=== TASK DESCRIPTION ===
Using the listing below, copy exactly the lines from the one containing "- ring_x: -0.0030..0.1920" to the one containing "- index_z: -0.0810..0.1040", both lines included, and no others.
────────
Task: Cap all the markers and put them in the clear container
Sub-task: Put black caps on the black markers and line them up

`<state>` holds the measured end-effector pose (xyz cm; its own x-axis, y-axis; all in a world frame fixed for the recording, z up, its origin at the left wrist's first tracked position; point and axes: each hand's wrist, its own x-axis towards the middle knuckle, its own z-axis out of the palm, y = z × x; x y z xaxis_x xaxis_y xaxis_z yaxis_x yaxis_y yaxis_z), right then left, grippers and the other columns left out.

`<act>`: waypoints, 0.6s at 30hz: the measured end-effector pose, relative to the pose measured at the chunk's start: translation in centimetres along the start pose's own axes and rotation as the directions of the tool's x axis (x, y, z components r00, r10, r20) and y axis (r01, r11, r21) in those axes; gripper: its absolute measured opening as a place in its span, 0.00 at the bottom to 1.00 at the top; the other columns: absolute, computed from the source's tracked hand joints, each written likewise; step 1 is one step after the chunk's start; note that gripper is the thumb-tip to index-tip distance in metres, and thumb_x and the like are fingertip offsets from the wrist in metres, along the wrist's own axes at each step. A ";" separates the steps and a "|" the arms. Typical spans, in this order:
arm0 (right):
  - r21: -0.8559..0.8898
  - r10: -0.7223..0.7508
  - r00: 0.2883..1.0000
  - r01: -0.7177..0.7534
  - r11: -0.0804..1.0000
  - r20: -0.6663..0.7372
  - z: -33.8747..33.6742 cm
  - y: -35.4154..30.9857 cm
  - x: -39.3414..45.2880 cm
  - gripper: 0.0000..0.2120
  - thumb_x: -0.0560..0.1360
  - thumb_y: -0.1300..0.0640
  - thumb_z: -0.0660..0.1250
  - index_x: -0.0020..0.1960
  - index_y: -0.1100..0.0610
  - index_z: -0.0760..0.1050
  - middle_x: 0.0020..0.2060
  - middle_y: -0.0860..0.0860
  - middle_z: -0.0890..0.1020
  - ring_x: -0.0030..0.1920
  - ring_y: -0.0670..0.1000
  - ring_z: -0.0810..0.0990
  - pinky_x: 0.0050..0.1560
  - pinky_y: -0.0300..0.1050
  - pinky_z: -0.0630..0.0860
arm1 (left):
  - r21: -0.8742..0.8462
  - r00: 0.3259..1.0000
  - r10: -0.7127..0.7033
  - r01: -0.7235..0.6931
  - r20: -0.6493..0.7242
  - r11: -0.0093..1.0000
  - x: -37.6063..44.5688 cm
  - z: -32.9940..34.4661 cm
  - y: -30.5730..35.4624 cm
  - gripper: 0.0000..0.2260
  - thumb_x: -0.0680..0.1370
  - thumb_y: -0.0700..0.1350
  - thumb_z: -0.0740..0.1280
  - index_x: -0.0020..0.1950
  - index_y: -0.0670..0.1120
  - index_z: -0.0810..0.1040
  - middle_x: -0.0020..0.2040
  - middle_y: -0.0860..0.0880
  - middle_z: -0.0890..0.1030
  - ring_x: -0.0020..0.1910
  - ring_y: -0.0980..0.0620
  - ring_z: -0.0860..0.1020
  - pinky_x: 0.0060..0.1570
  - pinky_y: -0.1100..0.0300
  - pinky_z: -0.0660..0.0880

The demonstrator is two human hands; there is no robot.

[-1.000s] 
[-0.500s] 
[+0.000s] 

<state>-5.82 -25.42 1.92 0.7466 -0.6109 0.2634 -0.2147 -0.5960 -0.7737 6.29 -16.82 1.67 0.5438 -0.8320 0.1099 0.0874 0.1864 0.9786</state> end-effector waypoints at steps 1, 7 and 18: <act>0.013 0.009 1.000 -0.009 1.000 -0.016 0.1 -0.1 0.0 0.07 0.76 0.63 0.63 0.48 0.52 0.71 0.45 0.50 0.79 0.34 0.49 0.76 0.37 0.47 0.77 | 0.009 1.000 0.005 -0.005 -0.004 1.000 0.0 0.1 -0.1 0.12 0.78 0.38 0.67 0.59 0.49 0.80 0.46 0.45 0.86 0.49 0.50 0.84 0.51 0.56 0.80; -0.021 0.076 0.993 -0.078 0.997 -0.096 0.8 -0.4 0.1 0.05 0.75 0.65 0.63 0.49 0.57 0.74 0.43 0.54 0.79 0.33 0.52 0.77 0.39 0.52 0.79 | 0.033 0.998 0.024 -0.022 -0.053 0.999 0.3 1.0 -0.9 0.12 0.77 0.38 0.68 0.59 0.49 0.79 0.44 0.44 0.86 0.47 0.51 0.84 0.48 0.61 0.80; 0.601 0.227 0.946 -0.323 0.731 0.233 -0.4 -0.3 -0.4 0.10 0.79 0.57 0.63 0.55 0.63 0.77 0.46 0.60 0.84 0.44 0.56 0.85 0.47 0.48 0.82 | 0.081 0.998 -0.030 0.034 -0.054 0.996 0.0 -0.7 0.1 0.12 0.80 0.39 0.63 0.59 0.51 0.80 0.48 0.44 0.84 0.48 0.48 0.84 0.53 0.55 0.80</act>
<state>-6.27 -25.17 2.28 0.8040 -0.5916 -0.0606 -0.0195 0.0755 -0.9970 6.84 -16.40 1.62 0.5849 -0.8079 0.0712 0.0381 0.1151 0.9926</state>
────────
=== FINISHED TASK ===
  - ring_x: -0.0030..0.1920
  - ring_y: -0.0670..0.1000
  - ring_z: -0.0810..0.0990
  - pinky_x: 0.0050..0.1560
  - pinky_y: -0.0300..0.1050
  - pinky_z: -0.0630..0.0860
arm1 (left):
  - r21: -0.8742..0.8462
  - r00: 0.3259..1.0000
  - r10: -0.7127..0.7033
  - r01: -0.7235..0.6931
  - r20: -0.6493..0.7242
  - r11: -0.0093..1.0000
  - x: -37.6063..44.5688 cm
  - z: -32.9940..34.4661 cm
  - y: -30.5730..35.4624 cm
  - gripper: 0.0000..0.2260
  - thumb_x: -0.0680..0.1370
  - thumb_y: -0.0700..0.1350
  - thumb_z: -0.0740..0.1280
  - index_x: -0.0020..0.1950
  - index_y: -0.0670..0.1120
  - index_z: -0.0810..0.1040

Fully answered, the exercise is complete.